### WORK TO BE COMPLETED
Restate all of the data precisely, omitting nothing.

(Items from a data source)
>>>
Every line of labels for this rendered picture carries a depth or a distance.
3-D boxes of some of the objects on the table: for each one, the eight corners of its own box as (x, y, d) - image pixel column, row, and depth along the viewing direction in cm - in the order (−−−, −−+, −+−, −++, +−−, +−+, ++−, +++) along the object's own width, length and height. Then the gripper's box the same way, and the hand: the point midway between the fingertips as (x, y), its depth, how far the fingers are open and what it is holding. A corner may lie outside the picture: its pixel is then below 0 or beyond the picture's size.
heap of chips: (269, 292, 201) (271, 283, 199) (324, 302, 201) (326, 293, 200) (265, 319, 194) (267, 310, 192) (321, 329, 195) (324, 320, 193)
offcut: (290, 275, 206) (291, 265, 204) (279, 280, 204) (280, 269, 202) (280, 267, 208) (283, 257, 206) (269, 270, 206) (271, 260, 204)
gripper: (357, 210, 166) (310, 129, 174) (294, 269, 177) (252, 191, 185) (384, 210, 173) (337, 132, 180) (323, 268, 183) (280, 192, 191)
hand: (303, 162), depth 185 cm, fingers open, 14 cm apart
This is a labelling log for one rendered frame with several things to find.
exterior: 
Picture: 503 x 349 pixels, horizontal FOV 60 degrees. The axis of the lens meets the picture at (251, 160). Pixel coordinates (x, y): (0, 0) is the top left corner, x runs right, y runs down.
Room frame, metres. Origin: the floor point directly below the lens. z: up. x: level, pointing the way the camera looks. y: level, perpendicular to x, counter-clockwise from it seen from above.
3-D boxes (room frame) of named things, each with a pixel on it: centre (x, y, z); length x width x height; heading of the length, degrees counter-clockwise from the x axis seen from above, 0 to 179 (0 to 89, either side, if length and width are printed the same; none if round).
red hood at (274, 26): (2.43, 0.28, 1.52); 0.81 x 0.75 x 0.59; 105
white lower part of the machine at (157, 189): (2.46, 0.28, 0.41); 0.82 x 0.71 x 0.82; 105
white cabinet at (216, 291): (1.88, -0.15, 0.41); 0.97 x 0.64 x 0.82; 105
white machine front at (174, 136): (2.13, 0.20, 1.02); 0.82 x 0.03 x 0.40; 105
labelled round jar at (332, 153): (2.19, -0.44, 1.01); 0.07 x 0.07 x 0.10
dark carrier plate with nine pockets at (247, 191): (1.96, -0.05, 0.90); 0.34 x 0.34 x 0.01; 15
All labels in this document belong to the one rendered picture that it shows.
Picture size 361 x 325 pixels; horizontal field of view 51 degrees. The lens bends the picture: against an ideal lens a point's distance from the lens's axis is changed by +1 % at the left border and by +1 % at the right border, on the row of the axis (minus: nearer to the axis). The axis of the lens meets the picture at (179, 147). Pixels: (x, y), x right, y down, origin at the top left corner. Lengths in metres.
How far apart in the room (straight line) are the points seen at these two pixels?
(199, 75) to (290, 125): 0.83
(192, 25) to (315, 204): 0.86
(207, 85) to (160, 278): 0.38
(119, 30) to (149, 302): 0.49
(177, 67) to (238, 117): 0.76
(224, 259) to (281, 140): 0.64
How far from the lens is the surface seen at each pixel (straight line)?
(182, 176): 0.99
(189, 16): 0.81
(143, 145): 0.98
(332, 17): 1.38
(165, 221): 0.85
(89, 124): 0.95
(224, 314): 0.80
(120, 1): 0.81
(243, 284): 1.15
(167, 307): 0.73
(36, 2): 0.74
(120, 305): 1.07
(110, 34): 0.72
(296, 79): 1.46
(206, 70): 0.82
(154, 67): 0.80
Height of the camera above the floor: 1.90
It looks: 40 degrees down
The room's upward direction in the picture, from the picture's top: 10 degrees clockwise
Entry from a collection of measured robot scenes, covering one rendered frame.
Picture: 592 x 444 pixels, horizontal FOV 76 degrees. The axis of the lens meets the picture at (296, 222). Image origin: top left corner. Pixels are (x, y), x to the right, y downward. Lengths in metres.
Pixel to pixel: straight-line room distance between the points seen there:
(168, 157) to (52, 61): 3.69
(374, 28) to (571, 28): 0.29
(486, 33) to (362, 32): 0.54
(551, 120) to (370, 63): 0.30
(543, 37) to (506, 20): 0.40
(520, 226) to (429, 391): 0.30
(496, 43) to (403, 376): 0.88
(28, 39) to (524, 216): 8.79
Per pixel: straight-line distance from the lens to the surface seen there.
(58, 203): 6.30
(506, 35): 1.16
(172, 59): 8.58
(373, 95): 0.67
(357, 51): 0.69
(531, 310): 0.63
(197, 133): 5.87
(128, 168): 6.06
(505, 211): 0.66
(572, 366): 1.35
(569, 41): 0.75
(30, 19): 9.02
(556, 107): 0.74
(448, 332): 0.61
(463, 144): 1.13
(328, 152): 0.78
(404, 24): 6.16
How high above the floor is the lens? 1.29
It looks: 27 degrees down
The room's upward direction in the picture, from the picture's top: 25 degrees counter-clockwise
<<<
### TASK OUTPUT
Every line of labels for this rendered picture carries a depth or a distance.
3-D boxes of some of the objects on the table: for each one, the eight corners of its own box as (x, y, d) - image pixel column, row, and depth along the viewing direction in cm - in the order (−−−, −−+, −+−, −++, +−−, +−+, ++−, +++) along the object's own width, length and height. Then the gripper's box the same way, and the hand: the point midway between the fingertips as (x, y), its depth, how far the fingers are open and what it is holding. A corner may lie outside the picture: its pixel is then below 0 or beyond the picture's size.
heap of chips: (269, 292, 201) (271, 283, 199) (324, 302, 201) (326, 293, 200) (265, 319, 194) (267, 310, 192) (321, 329, 195) (324, 320, 193)
offcut: (290, 275, 206) (291, 265, 204) (279, 280, 204) (280, 269, 202) (280, 267, 208) (283, 257, 206) (269, 270, 206) (271, 260, 204)
gripper: (357, 210, 166) (310, 129, 174) (294, 269, 177) (252, 191, 185) (384, 210, 173) (337, 132, 180) (323, 268, 183) (280, 192, 191)
hand: (303, 162), depth 185 cm, fingers open, 14 cm apart
This is a labelling log for one rendered frame with several things to find.
exterior: 
Picture: 503 x 349 pixels, horizontal FOV 60 degrees. The axis of the lens meets the picture at (251, 160). Pixel coordinates (x, y): (0, 0) is the top left corner, x runs right, y runs down.
Room frame, metres. Origin: the floor point directly below the lens. z: up. x: level, pointing the way the camera looks. y: level, perpendicular to x, counter-clockwise from it seen from above.
3-D boxes (room frame) of named things, each with a pixel on it: centre (x, y, z); length x width x height; heading of the length, degrees counter-clockwise from the x axis seen from above, 0 to 179 (0 to 89, either side, if length and width are printed the same; none if round).
red hood at (274, 26): (2.43, 0.28, 1.52); 0.81 x 0.75 x 0.59; 105
white lower part of the machine at (157, 189): (2.46, 0.28, 0.41); 0.82 x 0.71 x 0.82; 105
white cabinet at (216, 291): (1.88, -0.15, 0.41); 0.97 x 0.64 x 0.82; 105
white machine front at (174, 136): (2.13, 0.20, 1.02); 0.82 x 0.03 x 0.40; 105
labelled round jar at (332, 153): (2.19, -0.44, 1.01); 0.07 x 0.07 x 0.10
dark carrier plate with nine pockets at (247, 191): (1.96, -0.05, 0.90); 0.34 x 0.34 x 0.01; 15
All labels in this document belong to the one rendered picture that it shows.
Picture size 361 x 325 pixels; horizontal field of view 51 degrees. The lens bends the picture: against an ideal lens a point's distance from the lens's axis is changed by +1 % at the left border and by +1 % at the right border, on the row of the axis (minus: nearer to the axis). The axis of the lens meets the picture at (179, 147). Pixels: (x, y), x right, y down, origin at the top left corner. Lengths in metres.
How far apart in the room (straight line) are the points seen at these two pixels?
(199, 75) to (290, 125): 0.83
(192, 25) to (315, 204): 0.86
(207, 85) to (160, 278): 0.38
(119, 30) to (149, 302): 0.49
(177, 67) to (238, 117): 0.76
(224, 259) to (281, 140): 0.64
How far from the lens is the surface seen at each pixel (straight line)?
(182, 176): 0.99
(189, 16): 0.81
(143, 145): 0.98
(332, 17): 1.38
(165, 221): 0.85
(89, 124): 0.95
(224, 314): 0.80
(120, 1): 0.81
(243, 284): 1.15
(167, 307): 0.73
(36, 2): 0.74
(120, 305): 1.07
(110, 34): 0.72
(296, 79): 1.46
(206, 70): 0.82
(154, 67): 0.80
Height of the camera above the floor: 1.90
It looks: 40 degrees down
The room's upward direction in the picture, from the picture's top: 10 degrees clockwise
Entry from a collection of measured robot scenes, covering one rendered frame.
Picture: 592 x 444 pixels, horizontal FOV 76 degrees. The axis of the lens meets the picture at (296, 222). Image origin: top left corner. Pixels are (x, y), x to the right, y downward. Lengths in metres.
Pixel to pixel: straight-line room distance between the points seen there:
(168, 157) to (52, 61): 3.69
(374, 28) to (571, 28): 0.29
(486, 33) to (362, 32): 0.54
(551, 120) to (370, 63): 0.30
(543, 37) to (506, 20): 0.40
(520, 226) to (429, 391): 0.30
(496, 43) to (403, 376): 0.88
(28, 39) to (524, 216): 8.79
Per pixel: straight-line distance from the lens to the surface seen there.
(58, 203): 6.30
(506, 35): 1.16
(172, 59): 8.58
(373, 95): 0.67
(357, 51): 0.69
(531, 310): 0.63
(197, 133): 5.87
(128, 168): 6.06
(505, 211): 0.66
(572, 366): 1.35
(569, 41): 0.75
(30, 19): 9.02
(556, 107): 0.74
(448, 332): 0.61
(463, 144): 1.13
(328, 152): 0.78
(404, 24): 6.16
How high above the floor is the lens? 1.29
It looks: 27 degrees down
The room's upward direction in the picture, from the picture's top: 25 degrees counter-clockwise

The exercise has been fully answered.